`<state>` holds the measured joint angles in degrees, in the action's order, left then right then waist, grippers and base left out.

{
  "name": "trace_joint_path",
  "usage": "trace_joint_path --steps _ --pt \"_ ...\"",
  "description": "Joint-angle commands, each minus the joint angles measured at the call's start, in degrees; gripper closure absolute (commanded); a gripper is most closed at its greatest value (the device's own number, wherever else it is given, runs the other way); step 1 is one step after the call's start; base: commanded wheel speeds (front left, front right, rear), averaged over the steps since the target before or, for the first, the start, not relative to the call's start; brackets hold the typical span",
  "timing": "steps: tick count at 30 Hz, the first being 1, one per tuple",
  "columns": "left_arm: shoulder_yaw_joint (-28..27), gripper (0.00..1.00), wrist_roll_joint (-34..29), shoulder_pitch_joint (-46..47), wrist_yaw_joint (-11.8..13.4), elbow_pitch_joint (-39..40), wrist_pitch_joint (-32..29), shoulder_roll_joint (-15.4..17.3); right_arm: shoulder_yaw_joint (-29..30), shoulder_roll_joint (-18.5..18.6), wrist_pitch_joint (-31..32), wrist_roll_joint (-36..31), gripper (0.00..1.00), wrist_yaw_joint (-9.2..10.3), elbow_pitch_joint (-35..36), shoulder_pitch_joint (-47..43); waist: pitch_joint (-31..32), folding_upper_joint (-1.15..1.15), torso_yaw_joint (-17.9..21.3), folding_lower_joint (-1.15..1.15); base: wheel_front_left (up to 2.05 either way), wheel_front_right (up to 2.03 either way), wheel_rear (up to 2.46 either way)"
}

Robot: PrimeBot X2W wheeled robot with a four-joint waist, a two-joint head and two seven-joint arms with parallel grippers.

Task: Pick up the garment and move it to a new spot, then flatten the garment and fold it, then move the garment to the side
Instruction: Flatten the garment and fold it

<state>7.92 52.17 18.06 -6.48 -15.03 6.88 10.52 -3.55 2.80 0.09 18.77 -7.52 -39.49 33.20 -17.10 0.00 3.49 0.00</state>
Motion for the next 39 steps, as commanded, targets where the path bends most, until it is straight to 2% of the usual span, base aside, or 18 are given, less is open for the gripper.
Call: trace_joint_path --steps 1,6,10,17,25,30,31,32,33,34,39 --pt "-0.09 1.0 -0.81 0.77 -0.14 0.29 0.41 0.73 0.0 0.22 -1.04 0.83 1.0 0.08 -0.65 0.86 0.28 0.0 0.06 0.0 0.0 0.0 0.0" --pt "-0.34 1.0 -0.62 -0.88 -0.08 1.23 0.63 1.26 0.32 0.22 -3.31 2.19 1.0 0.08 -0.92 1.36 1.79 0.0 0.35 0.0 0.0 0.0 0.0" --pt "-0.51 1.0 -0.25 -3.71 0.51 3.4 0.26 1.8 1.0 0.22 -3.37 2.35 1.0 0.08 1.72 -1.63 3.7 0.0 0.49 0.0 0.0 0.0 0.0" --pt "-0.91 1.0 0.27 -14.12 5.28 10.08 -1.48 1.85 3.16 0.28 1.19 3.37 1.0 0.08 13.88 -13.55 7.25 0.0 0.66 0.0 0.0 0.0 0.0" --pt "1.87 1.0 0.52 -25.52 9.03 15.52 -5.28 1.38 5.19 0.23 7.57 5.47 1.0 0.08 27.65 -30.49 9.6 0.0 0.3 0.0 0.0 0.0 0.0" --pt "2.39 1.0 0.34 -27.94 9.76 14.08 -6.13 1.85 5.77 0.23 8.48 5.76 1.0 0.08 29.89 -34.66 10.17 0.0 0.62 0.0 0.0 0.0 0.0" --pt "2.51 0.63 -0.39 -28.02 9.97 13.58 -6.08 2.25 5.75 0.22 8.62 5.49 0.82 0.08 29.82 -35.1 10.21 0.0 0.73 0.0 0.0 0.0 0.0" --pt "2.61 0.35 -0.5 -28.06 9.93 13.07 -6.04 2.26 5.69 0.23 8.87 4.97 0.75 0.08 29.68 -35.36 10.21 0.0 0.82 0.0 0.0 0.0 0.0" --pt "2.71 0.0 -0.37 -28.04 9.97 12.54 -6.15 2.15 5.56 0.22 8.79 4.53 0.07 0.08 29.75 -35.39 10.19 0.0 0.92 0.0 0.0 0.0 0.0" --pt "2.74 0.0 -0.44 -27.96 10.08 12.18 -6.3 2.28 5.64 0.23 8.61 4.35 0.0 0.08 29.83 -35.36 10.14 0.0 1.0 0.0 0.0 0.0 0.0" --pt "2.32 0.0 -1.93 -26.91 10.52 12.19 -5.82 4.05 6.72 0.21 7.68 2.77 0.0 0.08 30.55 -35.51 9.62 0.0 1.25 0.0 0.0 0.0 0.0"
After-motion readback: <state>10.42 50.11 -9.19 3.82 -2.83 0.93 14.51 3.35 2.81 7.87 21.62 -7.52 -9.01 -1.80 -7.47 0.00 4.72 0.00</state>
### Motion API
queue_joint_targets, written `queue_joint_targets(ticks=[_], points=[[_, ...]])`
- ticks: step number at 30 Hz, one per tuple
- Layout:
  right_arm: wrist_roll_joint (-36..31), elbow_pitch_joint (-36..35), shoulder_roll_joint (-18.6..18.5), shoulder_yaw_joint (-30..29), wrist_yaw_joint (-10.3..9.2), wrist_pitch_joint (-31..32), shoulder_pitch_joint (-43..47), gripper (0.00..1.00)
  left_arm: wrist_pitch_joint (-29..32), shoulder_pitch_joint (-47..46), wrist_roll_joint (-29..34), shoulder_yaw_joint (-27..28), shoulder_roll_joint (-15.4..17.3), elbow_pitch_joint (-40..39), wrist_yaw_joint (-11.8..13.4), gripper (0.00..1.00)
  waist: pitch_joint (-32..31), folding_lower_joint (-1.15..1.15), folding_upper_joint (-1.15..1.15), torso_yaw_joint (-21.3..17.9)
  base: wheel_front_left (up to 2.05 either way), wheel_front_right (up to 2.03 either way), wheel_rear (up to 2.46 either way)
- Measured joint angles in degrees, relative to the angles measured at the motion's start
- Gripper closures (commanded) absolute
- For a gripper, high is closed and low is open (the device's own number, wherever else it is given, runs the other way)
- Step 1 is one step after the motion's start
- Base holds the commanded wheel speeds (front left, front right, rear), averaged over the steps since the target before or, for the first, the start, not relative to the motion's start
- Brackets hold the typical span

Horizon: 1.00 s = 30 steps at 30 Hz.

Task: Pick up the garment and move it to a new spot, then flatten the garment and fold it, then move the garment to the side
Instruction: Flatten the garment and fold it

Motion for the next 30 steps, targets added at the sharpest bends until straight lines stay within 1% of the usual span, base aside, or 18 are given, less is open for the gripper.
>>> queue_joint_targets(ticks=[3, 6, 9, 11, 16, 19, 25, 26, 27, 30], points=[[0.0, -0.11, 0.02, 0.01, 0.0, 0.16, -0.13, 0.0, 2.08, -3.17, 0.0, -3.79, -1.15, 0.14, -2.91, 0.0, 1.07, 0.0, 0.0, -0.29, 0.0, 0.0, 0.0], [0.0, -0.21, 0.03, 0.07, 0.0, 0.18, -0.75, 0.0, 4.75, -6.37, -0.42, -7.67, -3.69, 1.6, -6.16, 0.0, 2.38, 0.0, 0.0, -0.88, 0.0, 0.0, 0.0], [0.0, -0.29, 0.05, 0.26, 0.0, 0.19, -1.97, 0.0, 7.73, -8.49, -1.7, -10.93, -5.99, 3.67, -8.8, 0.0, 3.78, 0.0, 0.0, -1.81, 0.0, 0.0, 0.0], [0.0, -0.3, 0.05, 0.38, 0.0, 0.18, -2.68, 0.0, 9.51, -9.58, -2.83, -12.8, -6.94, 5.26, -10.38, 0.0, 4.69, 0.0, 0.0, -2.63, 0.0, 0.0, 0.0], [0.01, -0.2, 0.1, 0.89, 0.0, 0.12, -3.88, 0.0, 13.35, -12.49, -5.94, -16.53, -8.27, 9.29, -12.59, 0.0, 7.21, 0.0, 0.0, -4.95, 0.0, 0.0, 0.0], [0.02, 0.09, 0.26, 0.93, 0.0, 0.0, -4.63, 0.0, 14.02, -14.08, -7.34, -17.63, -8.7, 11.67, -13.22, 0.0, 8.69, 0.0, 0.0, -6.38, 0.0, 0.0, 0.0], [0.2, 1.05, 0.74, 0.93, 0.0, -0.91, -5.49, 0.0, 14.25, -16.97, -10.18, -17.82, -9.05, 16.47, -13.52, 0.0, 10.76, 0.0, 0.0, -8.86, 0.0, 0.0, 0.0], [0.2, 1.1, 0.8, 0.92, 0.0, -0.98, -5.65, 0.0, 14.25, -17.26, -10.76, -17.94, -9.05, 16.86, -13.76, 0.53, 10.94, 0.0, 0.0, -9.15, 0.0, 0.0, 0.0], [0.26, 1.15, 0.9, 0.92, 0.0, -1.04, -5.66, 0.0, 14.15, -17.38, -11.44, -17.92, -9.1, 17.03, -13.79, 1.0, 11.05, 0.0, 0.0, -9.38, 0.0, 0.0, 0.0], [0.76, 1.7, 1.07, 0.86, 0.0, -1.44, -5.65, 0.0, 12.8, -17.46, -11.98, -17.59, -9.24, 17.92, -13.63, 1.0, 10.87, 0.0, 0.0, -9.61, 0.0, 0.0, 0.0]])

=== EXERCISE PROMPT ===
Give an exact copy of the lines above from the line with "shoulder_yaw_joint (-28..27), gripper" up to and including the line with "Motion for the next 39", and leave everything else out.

=== TASK SOLUTION ===
  "columns": "left_arm: shoulder_yaw_joint (-28..27), gripper (0.00..1.00), wrist_roll_joint (-34..29), shoulder_pitch_joint (-46..47), wrist_yaw_joint (-11.8..13.4), elbow_pitch_joint (-39..40), wrist_pitch_joint (-32..29), shoulder_roll_joint (-15.4..17.3); right_arm: shoulder_yaw_joint (-29..30), shoulder_roll_joint (-18.5..18.6), wrist_pitch_joint (-31..32), wrist_roll_joint (-36..31), gripper (0.00..1.00), wrist_yaw_joint (-9.2..10.3), elbow_pitch_joint (-35..36), shoulder_pitch_joint (-47..43); waist: pitch_joint (-31..32), folding_upper_joint (-1.15..1.15), torso_yaw_joint (-17.9..21.3), folding_lower_joint (-1.15..1.15); base: wheel_front_left (up to 2.05 either way), wheel_front_right (up to 2.03 either way), wheel_rear (up to 2.46 either way)"
}

Robot: PrimeBot X2W wheeled robot with a four-joint waist, a two-joint head and two seven-joint arms with parallel grippers.

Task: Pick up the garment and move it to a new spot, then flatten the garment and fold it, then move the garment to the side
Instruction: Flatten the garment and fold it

<state>7.92 52.17 18.06 -6.48 -15.03 6.88 10.52 -3.55 2.80 0.09 18.77 -7.52 -39.49 33.20 -17.10 0.00 3.49 0.00</state>
Motion for the next 39 steps, as commanded, targets where the path bends most, until it is straight to 2% of the usual span, base aside, or 18 are given, less is open for the gripper.

No other output is needed; the exercise is complete.